Source material ::
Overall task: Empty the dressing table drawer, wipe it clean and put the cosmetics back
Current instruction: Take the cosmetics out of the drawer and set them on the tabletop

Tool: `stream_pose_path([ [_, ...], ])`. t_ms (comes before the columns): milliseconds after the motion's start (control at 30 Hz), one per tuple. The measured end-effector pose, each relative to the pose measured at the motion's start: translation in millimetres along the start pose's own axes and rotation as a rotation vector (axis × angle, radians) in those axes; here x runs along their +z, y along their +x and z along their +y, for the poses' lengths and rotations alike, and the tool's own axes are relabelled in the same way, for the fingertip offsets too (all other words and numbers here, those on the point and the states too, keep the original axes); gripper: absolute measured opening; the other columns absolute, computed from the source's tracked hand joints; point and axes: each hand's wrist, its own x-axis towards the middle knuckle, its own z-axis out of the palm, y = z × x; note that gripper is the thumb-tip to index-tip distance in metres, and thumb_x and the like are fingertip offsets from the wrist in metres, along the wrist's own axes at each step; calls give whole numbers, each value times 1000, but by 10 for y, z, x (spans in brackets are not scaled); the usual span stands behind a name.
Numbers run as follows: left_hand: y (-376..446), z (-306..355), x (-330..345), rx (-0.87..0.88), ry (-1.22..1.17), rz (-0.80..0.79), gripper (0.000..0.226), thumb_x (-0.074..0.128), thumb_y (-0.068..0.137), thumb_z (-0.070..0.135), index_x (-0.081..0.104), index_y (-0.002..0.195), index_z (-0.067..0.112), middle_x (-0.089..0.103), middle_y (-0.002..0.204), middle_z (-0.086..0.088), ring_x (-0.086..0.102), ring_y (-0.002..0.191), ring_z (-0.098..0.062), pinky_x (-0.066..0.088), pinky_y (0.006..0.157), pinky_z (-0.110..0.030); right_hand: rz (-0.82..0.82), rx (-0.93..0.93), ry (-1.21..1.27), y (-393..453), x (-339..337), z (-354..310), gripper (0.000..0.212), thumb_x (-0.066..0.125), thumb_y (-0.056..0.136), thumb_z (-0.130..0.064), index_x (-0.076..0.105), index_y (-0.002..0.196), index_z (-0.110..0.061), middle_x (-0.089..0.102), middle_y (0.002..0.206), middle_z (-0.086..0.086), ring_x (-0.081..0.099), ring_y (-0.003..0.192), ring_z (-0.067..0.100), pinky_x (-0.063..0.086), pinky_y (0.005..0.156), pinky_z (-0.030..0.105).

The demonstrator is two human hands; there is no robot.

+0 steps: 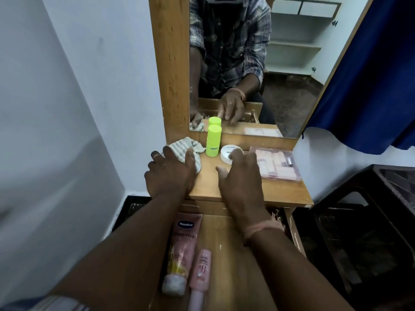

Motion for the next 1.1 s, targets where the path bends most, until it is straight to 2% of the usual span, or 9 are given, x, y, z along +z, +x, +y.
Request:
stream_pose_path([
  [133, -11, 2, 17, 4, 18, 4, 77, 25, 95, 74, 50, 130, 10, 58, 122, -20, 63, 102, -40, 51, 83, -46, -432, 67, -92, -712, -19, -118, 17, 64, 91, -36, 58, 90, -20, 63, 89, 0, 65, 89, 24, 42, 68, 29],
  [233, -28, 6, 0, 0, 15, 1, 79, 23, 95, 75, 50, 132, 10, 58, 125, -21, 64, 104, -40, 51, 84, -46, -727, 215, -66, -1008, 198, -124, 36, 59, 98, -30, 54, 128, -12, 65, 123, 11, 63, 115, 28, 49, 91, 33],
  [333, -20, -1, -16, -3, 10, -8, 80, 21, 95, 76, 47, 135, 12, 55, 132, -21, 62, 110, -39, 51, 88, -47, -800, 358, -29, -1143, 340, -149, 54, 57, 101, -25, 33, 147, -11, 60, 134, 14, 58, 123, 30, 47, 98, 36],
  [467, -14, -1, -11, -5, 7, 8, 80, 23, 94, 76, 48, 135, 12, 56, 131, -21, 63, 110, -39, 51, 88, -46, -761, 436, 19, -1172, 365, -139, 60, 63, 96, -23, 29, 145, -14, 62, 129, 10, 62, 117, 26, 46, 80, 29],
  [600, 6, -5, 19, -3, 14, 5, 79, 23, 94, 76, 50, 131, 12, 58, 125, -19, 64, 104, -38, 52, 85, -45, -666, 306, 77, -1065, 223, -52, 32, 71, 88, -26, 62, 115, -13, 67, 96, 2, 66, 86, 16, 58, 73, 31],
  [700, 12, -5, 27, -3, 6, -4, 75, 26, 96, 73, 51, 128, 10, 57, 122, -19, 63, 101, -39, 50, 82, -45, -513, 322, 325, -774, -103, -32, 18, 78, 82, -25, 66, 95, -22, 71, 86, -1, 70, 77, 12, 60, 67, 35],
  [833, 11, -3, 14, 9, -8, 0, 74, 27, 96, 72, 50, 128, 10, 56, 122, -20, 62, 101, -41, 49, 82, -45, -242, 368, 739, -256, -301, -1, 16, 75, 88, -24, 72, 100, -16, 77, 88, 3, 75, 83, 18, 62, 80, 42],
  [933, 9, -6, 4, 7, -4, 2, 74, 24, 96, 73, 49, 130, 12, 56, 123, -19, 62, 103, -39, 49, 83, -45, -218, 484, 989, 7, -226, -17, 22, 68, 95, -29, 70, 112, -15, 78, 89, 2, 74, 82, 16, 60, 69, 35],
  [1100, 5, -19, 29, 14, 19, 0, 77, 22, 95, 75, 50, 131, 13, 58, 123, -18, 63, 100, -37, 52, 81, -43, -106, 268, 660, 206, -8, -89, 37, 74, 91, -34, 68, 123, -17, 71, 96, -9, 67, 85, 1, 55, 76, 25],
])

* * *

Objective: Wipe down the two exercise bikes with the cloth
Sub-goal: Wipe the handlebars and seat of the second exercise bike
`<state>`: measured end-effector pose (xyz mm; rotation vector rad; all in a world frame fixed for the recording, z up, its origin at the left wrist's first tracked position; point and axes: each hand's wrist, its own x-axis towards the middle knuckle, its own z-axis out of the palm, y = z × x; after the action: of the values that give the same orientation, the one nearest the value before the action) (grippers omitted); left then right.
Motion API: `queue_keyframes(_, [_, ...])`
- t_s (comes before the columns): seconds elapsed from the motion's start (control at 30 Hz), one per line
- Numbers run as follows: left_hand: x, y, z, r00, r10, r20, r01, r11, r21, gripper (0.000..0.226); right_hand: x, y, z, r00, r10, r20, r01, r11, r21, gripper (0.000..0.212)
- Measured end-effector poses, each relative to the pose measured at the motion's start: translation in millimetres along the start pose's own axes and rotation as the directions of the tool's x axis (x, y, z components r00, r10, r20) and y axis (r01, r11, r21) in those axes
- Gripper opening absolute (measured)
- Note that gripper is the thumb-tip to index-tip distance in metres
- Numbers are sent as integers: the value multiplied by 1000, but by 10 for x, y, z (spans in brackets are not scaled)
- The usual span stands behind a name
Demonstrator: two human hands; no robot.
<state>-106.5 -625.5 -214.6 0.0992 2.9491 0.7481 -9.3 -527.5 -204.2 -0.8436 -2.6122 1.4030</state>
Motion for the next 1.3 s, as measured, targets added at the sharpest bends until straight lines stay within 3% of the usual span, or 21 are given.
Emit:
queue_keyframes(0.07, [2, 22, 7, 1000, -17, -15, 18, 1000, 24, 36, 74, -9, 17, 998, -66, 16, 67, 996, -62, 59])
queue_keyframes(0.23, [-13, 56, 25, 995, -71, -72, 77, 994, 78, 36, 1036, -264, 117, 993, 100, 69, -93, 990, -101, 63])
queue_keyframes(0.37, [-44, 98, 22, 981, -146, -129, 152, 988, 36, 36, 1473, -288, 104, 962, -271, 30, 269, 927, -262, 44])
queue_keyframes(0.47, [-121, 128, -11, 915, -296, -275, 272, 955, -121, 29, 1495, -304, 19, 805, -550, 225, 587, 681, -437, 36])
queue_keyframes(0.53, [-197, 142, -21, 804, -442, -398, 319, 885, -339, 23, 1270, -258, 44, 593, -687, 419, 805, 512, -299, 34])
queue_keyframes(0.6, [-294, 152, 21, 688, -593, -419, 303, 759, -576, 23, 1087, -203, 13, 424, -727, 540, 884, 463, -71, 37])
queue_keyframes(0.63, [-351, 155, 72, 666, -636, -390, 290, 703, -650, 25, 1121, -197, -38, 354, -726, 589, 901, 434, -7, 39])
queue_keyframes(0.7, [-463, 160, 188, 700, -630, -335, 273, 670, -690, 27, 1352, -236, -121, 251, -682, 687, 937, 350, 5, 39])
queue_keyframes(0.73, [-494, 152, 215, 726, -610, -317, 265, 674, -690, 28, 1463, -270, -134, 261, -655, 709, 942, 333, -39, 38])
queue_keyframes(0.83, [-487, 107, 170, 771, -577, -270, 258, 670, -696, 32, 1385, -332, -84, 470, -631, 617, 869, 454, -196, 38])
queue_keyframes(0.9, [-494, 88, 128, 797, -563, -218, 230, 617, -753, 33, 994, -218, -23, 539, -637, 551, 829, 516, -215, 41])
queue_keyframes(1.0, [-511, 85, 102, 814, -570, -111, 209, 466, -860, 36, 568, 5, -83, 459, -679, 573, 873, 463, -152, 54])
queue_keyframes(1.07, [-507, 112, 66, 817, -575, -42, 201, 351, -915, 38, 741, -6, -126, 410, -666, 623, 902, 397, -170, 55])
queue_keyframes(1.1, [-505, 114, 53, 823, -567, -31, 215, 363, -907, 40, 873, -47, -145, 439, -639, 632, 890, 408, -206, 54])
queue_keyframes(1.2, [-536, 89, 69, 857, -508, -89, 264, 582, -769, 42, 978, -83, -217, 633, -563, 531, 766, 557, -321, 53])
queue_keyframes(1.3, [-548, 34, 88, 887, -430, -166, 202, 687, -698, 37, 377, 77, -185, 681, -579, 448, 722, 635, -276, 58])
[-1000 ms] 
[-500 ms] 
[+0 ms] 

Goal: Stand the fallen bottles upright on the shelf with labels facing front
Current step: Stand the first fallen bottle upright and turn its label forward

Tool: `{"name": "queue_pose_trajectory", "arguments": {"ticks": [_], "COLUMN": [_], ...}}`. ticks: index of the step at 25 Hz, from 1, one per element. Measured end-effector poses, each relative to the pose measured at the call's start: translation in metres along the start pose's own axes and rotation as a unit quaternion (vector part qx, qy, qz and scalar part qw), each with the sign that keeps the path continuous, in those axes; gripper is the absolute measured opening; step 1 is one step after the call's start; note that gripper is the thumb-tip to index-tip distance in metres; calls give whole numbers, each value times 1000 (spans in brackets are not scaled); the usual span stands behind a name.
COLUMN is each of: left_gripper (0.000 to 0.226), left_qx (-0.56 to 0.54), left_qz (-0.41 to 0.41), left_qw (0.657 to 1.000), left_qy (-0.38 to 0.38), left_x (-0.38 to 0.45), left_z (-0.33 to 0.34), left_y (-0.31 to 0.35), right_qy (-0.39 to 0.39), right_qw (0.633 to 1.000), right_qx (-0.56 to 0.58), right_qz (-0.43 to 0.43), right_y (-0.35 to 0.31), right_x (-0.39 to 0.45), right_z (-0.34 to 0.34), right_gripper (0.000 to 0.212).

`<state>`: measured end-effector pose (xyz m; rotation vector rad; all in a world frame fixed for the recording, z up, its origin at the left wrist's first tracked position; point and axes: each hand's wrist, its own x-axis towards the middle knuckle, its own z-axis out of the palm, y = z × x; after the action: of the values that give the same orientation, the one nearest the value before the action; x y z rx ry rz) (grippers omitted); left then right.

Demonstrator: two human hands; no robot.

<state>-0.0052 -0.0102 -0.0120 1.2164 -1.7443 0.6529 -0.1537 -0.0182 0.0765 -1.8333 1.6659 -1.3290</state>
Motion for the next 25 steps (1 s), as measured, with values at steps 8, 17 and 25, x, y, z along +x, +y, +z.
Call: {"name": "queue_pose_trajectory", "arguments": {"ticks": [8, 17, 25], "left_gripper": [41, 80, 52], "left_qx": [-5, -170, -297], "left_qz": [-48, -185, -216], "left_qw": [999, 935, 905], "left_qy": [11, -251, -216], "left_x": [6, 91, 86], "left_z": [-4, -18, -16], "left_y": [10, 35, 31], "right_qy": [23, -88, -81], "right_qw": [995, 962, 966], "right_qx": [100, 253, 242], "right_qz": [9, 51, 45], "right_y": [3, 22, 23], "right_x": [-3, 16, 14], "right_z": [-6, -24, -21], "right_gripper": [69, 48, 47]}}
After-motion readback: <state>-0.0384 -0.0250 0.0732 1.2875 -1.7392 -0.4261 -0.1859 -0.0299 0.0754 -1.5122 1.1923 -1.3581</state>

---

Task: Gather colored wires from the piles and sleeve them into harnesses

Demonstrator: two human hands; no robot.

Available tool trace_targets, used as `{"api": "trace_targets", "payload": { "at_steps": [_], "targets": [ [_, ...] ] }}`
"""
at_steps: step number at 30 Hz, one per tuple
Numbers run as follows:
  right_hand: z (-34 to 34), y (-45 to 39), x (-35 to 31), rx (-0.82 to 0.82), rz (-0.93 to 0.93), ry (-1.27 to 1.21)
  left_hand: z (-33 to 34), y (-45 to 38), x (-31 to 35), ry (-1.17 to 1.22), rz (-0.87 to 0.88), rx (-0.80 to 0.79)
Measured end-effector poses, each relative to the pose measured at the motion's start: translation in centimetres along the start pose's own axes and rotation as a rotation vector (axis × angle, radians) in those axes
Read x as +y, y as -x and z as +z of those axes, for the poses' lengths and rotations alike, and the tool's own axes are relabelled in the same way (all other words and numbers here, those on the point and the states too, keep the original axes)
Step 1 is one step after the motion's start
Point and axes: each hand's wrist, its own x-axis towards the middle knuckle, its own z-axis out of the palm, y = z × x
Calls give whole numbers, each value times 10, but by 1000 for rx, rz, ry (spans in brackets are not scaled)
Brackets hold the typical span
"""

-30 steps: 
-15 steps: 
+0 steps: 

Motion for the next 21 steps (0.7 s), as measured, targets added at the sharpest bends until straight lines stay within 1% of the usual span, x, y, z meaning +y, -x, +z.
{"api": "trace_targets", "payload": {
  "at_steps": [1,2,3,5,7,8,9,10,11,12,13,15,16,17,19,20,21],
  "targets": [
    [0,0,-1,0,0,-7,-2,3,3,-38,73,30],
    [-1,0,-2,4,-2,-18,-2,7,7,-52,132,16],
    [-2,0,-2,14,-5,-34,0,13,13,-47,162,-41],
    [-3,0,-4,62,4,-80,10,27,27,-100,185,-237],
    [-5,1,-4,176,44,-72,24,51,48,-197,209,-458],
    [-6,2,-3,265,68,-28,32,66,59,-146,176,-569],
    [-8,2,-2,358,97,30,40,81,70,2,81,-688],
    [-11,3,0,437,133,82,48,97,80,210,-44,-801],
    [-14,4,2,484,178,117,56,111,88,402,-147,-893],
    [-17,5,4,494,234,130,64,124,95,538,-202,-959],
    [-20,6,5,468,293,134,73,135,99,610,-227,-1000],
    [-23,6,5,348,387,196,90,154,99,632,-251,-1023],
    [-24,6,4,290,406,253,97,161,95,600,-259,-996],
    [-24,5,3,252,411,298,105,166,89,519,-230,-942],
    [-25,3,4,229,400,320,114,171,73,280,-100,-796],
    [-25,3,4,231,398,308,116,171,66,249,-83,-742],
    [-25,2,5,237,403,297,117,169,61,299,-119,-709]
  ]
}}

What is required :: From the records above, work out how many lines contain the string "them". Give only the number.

Response :: 2